INSTRUCTIONS FOR THE TASK:
The word "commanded" may appear in lines of the data; say how many such lines there are, with nothing beyond the number.

*** EXERCISE DATA ***

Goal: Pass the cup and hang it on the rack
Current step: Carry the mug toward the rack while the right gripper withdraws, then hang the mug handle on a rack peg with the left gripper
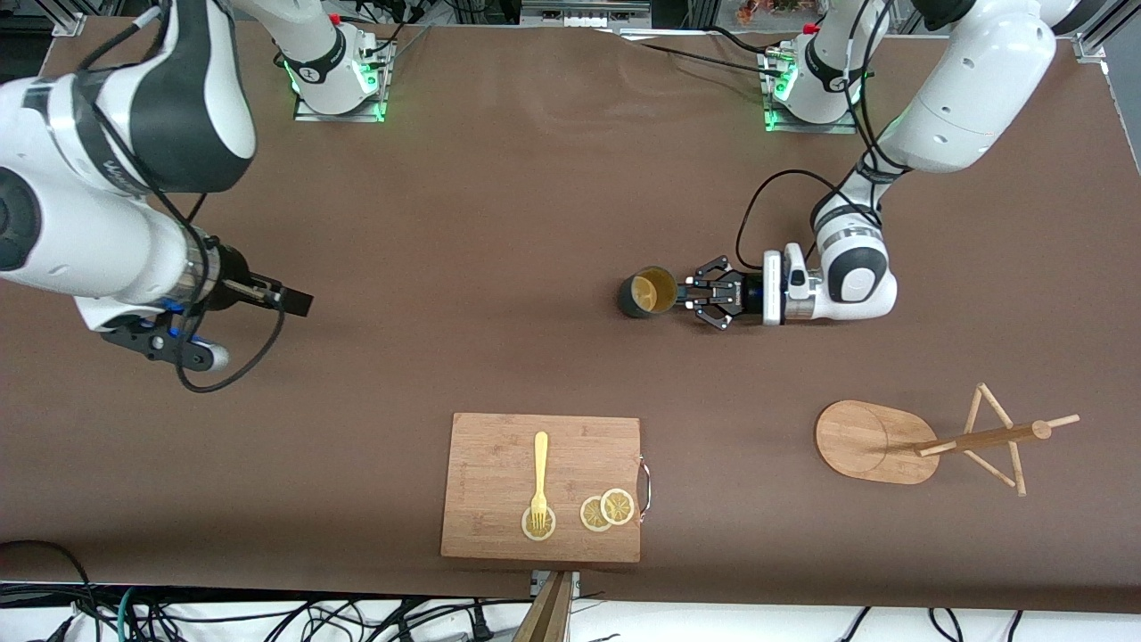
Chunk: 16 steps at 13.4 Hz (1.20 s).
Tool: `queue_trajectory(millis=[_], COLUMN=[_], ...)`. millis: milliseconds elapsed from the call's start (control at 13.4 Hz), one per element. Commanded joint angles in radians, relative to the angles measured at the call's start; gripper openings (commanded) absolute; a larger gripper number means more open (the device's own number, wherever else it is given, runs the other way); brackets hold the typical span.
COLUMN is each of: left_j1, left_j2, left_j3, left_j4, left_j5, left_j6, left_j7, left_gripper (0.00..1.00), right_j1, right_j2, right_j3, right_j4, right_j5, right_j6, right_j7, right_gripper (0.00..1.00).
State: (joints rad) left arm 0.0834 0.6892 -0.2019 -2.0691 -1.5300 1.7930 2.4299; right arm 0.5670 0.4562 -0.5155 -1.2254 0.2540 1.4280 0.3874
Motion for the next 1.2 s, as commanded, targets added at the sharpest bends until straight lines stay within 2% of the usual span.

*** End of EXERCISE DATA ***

OUTPUT FOR THIS TASK:
2